The number of new mortgages insured by the Canada Mortgage and Housing Corp. dropped by more than a third in the three months ending in September, another sign that Canada’s housing market is facing a downturn.
CMHC’s third-quarter results showed the volume of newly-bought homes insured by the government-run agency fell more than 37 per cent from the same period a year earlier, to 91,000 from approximately 145,000 in the same period a year earlier.
CMHC spokesperson Charles Sauriol said the agency is attributing the decline to the new mortgage rules put in place by Finance Minister Jim Flaherty in June. That echoes the assertions of many organizations in the real estate industry, including the Canadian Real Estate Association.

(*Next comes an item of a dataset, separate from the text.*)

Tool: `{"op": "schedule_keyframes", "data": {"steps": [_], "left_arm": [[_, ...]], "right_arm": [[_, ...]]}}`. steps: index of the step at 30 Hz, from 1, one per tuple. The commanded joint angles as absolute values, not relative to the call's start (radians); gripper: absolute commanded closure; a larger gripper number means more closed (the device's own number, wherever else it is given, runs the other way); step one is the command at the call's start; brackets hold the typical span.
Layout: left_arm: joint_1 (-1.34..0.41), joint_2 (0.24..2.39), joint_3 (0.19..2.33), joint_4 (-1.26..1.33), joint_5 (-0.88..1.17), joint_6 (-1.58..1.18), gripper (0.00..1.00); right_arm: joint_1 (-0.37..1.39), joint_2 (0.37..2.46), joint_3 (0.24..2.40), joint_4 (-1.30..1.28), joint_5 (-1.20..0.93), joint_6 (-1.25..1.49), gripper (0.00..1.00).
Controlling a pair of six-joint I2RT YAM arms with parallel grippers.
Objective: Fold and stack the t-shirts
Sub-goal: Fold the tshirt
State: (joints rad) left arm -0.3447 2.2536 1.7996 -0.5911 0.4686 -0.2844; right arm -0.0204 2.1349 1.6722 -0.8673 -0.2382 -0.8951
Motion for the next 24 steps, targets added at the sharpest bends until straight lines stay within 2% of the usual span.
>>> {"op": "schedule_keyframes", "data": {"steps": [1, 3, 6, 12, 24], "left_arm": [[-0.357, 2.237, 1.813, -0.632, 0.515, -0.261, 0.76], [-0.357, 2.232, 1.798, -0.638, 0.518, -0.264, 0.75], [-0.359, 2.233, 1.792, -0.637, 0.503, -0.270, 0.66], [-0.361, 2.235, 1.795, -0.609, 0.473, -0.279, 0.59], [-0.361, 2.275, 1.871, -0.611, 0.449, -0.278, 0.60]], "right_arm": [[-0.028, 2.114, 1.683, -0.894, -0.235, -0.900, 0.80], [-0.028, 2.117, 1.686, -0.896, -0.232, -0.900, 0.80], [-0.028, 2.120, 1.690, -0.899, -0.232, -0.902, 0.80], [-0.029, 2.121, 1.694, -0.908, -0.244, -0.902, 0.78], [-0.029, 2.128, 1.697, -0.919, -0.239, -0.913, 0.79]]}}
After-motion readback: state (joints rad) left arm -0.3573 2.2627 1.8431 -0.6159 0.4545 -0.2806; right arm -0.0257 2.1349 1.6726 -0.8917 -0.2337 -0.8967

The degree to which the new rules are responsible for the housing slowdown is a matter of controversy. Evidence suggests weakness in the Toronto and Vancouver markets began before the new rules were announced.
The CMHC report notes that “the specific impacts of these changes are difficult to isolate from more general economic and housing market trends.”
CMHC insures “high-ratio” mortgages, meaning those mortgages where buyers put down less than 20 per cent of the value of the house as a down payment.
But while fewer people are taking on new mortgages, the numbers indicate those who do have mortgages are holding up well, financially. The percentage of CMHC-insured mortgages that were in arrears in the third quarter of 2012 was 0.34 per cent, slightly better than the 0.42 per cent recorded in the same period of 2011.